Beginning with the line that contains "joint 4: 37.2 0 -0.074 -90", restate each line below through the final one exactly, and exclude the pictures.

─── EXERCISE DATA ───

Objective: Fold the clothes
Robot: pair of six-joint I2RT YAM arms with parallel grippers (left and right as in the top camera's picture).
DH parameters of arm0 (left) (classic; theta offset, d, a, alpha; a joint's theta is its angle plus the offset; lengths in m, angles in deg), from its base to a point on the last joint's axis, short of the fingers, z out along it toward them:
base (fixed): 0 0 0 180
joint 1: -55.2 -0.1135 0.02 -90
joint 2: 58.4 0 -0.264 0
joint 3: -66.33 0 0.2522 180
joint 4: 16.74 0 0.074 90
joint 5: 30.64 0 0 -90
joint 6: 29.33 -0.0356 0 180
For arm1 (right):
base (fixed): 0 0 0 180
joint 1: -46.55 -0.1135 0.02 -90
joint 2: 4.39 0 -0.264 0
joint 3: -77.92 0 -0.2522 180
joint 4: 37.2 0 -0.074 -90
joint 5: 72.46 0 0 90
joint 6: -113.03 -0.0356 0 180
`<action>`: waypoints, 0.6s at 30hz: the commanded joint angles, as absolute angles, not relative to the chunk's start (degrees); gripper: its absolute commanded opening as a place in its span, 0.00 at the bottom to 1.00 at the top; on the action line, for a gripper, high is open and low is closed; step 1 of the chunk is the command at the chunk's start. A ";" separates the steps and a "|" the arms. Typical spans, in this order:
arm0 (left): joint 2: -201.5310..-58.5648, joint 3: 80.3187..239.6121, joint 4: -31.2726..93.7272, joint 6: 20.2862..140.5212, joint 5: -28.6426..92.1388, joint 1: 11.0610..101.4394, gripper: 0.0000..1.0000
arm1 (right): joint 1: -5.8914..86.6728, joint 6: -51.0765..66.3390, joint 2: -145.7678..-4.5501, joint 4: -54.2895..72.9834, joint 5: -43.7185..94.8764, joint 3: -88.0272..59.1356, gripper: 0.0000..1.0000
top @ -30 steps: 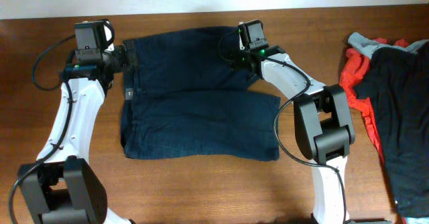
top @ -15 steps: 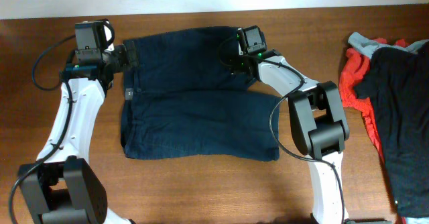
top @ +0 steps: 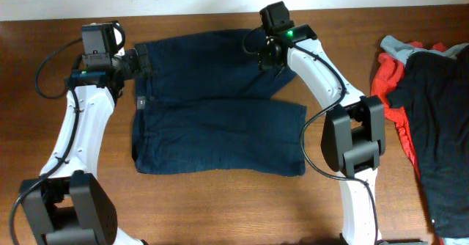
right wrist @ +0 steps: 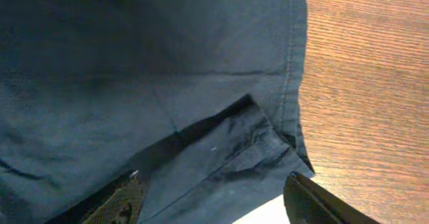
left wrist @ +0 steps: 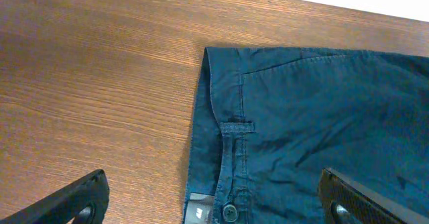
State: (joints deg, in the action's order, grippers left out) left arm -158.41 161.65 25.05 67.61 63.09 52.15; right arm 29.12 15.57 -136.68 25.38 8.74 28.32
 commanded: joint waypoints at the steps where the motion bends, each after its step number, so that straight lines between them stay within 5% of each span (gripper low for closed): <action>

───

#### [WRITTEN ANSWER]
joint 4: 37.2 0 -0.074 -90
joint 5: 72.46 0 0 90
joint 6: -113.03 -0.0356 0 180
`<action>`: waypoints, 0.6s at 30hz: the commanded joint angles, as absolute angles, not relative to the chunk's start (degrees); gripper: its absolute commanded opening as a place in its span, 0.00 at the bottom to 1.00 at the top; on the action line, for a gripper, high is open and low is closed; step 1 of the chunk is the command at the chunk's start. A ";" separates the steps and a "|" the arms. Typical spans, in this order:
arm0 (left): joint 2: -201.5310..-58.5648, joint 3: 80.3187..239.6121, joint 4: -31.2726..93.7272, joint 6: 20.2862..140.5212, joint 5: -28.6426..92.1388, joint 1: 11.0610..101.4394, gripper: 0.0000..1.0000
arm1 (right): joint 1: -5.8914..86.6728, joint 6: -51.0765..66.3390, joint 2: -145.7678..-4.5501, joint 4: -54.2895..72.9834, joint 5: -43.7185..94.8764, joint 3: -88.0272..59.1356, gripper: 0.0000..1.0000
top @ -30 steps: 
top @ -15 steps: 
top @ +0 steps: 
right wrist @ +0 steps: 
left wrist @ +0 steps: 
State: (joints deg, in the action's order, grippers left out) left arm -158.41 161.65 25.05 67.61 63.09 52.15; right arm 29.12 15.57 -136.68 25.38 8.74 28.32
 commanded: joint waypoints at the steps where the motion bends, each after its step number, so that straight lines between them stay within 5% of each span (gripper low for closed): <action>

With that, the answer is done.